● What is needed
Go through the data and report each line that holds the string "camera".

● Provided material
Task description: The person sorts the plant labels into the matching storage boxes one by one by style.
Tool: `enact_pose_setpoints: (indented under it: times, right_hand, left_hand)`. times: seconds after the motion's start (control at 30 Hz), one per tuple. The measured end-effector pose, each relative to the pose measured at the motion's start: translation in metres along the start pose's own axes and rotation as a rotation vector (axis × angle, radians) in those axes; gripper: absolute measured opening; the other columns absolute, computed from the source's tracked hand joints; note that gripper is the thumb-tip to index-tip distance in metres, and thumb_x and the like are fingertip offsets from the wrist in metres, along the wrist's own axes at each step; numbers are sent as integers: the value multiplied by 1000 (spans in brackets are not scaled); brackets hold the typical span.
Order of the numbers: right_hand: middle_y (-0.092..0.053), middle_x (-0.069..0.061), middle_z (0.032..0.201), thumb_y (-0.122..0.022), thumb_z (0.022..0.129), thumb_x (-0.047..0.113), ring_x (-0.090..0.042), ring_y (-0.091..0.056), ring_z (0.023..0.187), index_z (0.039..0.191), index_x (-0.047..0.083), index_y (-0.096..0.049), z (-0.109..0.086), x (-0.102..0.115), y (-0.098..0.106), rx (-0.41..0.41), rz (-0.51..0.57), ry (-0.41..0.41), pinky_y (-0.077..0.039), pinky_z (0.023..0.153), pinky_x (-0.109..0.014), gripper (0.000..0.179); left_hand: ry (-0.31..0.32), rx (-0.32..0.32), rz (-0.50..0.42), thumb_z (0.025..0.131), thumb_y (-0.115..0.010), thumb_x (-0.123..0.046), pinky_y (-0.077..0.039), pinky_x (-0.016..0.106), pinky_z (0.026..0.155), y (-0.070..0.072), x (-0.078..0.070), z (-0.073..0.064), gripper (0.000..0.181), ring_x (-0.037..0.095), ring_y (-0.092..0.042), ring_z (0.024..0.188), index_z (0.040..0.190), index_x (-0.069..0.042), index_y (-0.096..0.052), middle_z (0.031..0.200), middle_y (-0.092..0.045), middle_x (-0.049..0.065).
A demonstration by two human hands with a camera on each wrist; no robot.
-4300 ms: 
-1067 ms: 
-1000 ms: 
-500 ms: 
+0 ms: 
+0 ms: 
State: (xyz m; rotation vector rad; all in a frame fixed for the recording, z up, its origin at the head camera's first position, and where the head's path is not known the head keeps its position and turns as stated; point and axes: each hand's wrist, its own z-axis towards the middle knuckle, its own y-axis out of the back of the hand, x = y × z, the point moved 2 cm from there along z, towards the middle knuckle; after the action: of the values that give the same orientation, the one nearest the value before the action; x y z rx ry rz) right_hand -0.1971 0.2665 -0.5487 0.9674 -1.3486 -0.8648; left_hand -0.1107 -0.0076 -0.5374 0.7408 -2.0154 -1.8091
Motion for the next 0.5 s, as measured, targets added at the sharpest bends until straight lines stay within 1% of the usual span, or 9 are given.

● Task response
A demonstration by two human hands with a camera on each wrist; no robot.
State: (xyz m; rotation vector rad; all in a frame fixed for the recording, z up, its origin at the head camera's first position, and where the head's path is not known the head keeps its position and turns as stated; point and axes: each hand's wrist, its own z-axis towards the middle knuckle, its own y-axis out of the back of the hand, x = y × z, the point moved 2 cm from there along z, towards the middle knuckle; after the action: of the values that give the same orientation, the one nearest the value before the action; x y z rx ry rz) right_hand -0.1971 0.2665 -0.5487 0.9674 -1.3486 -0.8648; left_hand -0.1107 -0.0076 -0.5374 0.7408 -2.0154 -1.8091

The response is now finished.